Das Pkw-Modul ist gebogen, exakt so, wie es das Autodach vorgibt. Die Solarzellen – Standardzellen aus Silizium-Einkristallen – sind entsprechend unter einem Verbundsicherheitsglas eingefasst und können anstelle eines Schiebedachs eingesetzt werden. Die Biegung eines Autodachs liege bereits „ziemlich an der Grenze, was mit klassischen Zellen möglich ist“, sagt Heinrich. Wolle man künftig auch andere, noch stärker gewölbte Karosserieteile mit Photovoltaik belegen, müsse man andere Zellen nutzen.

Einschränkungen gibt es bei der Farbe: Zwar sind durch Beschichtung des Glases unterschiedliche Farben möglich. Das kann allerdings auf Kosten der Effizienz gehen: Bei klassischen Farben gingen 5 bis 7 Prozent des Ertrags verloren, verglichen mit einem optimal dunklen Dach. Im Extremfall – das wäre weiß – könne der Minderertrag 20 bis 30 Prozent erreichen.

Schnelle Serienreife

Zu kaufen ist das Solarmodul noch nicht. Doch falls ein Autohersteller Interesse zeigen sollte, könne das Produkt binnen einem halben bis dreiviertel Jahr zur Serienreife entwickelt werden, schätzt Wissenschaftler Heinrich. Welche Auswirkungen die ständigen Erschütterungen der Fahrt auf die Langzeitstabilität der Module haben, wurde bisher zwar nicht erprobt, das ISE zeigt sich allerdings zuversichtlich, dass die übliche Mindestlebensdauer von zwanzig Jahren auch mit den Pkw-Modulen erreicht werden kann.

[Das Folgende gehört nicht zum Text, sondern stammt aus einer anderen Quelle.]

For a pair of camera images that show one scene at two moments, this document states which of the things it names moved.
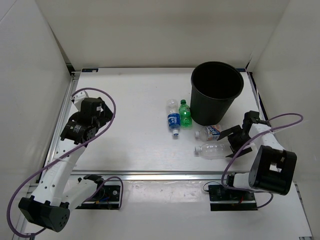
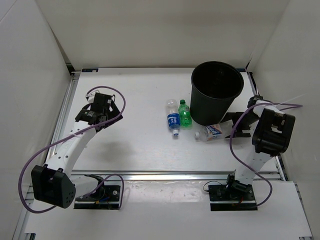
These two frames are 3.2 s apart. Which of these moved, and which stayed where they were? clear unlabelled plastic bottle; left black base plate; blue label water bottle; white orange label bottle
Moved: clear unlabelled plastic bottle
Stayed: left black base plate; white orange label bottle; blue label water bottle
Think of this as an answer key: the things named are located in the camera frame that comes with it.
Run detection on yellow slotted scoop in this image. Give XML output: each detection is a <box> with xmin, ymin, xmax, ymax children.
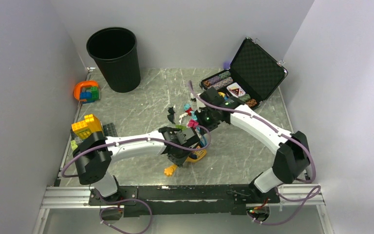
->
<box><xmin>164</xmin><ymin>149</ymin><xmax>207</xmax><ymax>177</ymax></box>

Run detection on blue hand brush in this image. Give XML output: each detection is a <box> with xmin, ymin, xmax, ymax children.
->
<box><xmin>200</xmin><ymin>135</ymin><xmax>207</xmax><ymax>148</ymax></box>

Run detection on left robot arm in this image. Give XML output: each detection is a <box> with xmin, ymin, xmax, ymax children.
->
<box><xmin>73</xmin><ymin>127</ymin><xmax>201</xmax><ymax>205</ymax></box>

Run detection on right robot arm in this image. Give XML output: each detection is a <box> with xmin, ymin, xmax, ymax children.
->
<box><xmin>191</xmin><ymin>88</ymin><xmax>316</xmax><ymax>203</ymax></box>

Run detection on red paper scrap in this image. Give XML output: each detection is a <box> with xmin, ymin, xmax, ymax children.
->
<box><xmin>185</xmin><ymin>107</ymin><xmax>194</xmax><ymax>116</ymax></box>

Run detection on white scrap near brush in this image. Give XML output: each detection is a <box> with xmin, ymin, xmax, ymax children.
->
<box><xmin>179</xmin><ymin>113</ymin><xmax>188</xmax><ymax>125</ymax></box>

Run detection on playing card deck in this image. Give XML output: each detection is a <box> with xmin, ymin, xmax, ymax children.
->
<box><xmin>226</xmin><ymin>82</ymin><xmax>246</xmax><ymax>98</ymax></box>

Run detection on black poker chip case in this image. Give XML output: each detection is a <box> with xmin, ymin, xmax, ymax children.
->
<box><xmin>199</xmin><ymin>37</ymin><xmax>288</xmax><ymax>110</ymax></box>

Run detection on yellow toy block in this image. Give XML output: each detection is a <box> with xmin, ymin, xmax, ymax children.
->
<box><xmin>71</xmin><ymin>114</ymin><xmax>103</xmax><ymax>140</ymax></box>

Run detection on blue and green toy blocks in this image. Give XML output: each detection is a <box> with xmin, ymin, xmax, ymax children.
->
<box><xmin>79</xmin><ymin>86</ymin><xmax>100</xmax><ymax>103</ymax></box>

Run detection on black plastic waste bin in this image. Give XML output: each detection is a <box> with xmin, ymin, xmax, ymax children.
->
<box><xmin>86</xmin><ymin>27</ymin><xmax>141</xmax><ymax>93</ymax></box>

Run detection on orange curved toy piece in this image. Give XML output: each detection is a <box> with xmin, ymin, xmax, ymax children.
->
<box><xmin>73</xmin><ymin>80</ymin><xmax>99</xmax><ymax>100</ymax></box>

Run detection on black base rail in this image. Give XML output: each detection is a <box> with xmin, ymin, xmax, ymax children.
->
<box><xmin>88</xmin><ymin>184</ymin><xmax>280</xmax><ymax>217</ymax></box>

Die vielleicht größte Unsicherheit besteht darin, dass niemand weiß, wie viel Sonne ein Durchschnittsauto im Alltag tatsächlich einzufangen vermag. Denn wer im Schatten oder in der Garage parkt, verliert viel Strom.

Manche Kilowattstunde dürfte auch während der Fahrt durch Verschattung – von Gebäuden, Brücken oder Bäumen – verloren gehen. Deswegen starte man gerade ein Projekt, das genau diese Verluste in der Praxis repräsentativ ermitteln soll, sagt Heinrich. Dann wird man irgendwann auch die Frage der Wirtschaftlichkeit beantworten können.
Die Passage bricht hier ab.